Principais apontamentos da investigação
- A apuração teve início a partir de denúncias que indicavam a comercialização, no marketplace da Shopee, de produtos falsificados, incluindo roupas, calçados, cosméticos e eletrônicos.
- A Diretoria de Fiscalização do PROCON-RJ identificou publicidade enganosa em diversos anúncios. A investigação relata que vendedores usavam marcas famosas em produtos de baixo custo ou inseriam fotos de itens originais em anúncios de mercadorias sem procedência e sem garantia de qualidade.
- Houve também relatos de consumidores que sofreram prejuízos financeiros ao comprarem esses produtos falsos, e até casos em que a utilização dos itens pode ter trazido riscos à saúde.
Reações das autoridades
- Para o Secretário de Estado de Defesa do Consumidor, Gutemberg Fonseca, a penalidade serve como um alerta para o mercado digital: “Muita gente não sabe que está comprando um produto falsificado. A pessoa é atraída pelo preço ou pela aparência semelhante ao original. O problema é que o consumidor perde dinheiro e corre riscos, porque esses produtos não passam por nenhum teste de qualidade que garanta segurança ou durabilidade.”

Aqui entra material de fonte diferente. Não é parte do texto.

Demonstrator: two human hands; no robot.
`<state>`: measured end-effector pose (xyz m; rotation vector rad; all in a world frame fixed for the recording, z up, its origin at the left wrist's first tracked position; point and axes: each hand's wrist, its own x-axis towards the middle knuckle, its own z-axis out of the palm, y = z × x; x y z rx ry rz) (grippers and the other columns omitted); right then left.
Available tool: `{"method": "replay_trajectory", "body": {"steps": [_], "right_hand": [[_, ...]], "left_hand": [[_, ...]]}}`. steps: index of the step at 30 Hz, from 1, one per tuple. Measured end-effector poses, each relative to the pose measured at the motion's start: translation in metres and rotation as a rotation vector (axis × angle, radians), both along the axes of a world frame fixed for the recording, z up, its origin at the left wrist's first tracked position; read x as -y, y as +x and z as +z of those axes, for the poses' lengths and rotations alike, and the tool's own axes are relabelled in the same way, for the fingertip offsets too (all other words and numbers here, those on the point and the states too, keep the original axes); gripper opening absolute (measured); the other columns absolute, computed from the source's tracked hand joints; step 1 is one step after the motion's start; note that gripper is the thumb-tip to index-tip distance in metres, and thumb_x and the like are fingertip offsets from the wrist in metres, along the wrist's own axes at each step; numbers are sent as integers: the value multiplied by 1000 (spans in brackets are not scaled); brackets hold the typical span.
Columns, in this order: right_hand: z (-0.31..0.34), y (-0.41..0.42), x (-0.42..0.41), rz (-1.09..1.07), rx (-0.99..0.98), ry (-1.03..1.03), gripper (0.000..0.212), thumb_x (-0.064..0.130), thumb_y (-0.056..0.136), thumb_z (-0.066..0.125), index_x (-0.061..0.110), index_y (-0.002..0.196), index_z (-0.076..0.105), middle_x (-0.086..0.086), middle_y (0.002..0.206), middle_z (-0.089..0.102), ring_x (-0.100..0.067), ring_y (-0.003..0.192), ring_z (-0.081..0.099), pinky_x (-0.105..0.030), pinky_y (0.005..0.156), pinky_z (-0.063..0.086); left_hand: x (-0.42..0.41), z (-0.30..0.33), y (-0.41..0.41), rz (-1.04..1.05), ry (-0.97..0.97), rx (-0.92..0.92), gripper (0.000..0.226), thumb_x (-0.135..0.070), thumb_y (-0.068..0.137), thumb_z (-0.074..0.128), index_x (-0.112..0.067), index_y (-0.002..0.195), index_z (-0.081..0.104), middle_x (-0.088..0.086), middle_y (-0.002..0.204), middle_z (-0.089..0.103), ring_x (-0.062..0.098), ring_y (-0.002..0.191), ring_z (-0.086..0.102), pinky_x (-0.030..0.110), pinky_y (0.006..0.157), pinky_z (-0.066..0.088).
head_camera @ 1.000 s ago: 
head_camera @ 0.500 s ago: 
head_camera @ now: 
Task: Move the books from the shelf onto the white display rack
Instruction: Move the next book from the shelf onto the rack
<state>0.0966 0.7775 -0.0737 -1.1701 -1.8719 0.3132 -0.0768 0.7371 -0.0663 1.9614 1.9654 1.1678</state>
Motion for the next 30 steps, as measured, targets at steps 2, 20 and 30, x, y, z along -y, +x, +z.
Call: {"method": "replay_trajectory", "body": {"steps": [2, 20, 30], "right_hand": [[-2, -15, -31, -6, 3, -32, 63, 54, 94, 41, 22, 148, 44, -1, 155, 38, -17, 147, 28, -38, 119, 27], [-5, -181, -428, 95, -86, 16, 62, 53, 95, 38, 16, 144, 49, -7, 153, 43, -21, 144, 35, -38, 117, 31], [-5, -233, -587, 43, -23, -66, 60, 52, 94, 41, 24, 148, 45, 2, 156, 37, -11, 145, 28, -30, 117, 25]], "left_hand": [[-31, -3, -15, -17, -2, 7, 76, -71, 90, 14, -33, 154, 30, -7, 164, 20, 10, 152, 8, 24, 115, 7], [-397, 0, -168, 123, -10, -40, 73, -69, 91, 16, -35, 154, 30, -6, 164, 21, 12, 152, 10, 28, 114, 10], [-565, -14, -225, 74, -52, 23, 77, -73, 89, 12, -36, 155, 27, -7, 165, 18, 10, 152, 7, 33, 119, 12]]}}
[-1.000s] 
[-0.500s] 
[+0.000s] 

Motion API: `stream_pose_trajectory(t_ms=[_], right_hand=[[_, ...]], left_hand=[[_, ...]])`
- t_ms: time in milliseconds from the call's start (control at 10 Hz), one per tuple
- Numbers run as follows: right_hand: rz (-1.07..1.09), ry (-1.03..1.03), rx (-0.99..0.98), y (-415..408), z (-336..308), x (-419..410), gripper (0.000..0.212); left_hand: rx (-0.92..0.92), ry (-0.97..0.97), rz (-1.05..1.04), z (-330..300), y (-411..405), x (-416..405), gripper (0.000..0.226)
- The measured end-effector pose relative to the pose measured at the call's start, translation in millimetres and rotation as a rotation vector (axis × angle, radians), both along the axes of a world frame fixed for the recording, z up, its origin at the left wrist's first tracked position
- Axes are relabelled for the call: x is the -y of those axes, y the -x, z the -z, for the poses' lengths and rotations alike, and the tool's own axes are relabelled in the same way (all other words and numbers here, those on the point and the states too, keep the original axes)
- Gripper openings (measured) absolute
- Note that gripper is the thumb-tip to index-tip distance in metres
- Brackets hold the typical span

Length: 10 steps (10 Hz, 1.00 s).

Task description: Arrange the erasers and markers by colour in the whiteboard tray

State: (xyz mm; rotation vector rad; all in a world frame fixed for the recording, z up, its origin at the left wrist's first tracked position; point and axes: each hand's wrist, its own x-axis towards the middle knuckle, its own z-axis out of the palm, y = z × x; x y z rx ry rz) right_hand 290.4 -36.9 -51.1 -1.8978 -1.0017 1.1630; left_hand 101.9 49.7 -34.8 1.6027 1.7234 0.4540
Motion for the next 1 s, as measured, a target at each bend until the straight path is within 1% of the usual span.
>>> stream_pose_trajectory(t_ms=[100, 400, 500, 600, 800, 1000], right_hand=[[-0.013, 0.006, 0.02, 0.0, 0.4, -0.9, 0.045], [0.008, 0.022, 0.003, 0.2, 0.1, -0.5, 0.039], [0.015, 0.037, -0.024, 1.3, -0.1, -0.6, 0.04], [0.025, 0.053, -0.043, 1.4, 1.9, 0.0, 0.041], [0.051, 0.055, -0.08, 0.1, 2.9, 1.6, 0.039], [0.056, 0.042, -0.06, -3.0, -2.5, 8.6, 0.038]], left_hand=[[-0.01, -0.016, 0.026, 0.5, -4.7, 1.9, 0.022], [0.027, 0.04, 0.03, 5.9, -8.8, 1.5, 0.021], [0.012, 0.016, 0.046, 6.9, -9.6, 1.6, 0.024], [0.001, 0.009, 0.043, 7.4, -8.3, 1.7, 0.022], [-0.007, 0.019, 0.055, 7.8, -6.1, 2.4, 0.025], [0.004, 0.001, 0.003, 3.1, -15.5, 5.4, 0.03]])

- A decisão de multar considerou a gravidade das infrações, a vantagem econômica obtida pela Shopee e o volume de reclamações registradas pelos consumidores.
- A Shopee já foi oficialmente notificada. Segundo os órgãos, a empresa tem prazo legal para apresentar defesa ao processo administrativo.
Orientações aos consumidores
- A SEDCON e o PROCON-RJ reforçam que os consumidores que identificarem produtos suspeitos ou falsificados na plataforma devem denunciar por meio dos canais oficiais de atendimento.
- A fiscalização demonstra também a importância de verificar a procedência dos produtos antes da compra, especialmente quando o preço parece excessivamente baixo para marcas reconhecidas.
Significado do caso
A multa de R$ 200 mil evidencia a intensificação da atuação dos órgãos de defesa do consumidor sobre marketplaces digitais. Segundo especialistas, infrações como falsificação e publicidade enganosa não são apenas uma questão comercial: representam riscos à segurança, à saúde dos usuários e à confiabilidade do comércio eletrônico. Além disso, a penalidade envia um recado claro para outras plataformas que toleram práticas similares.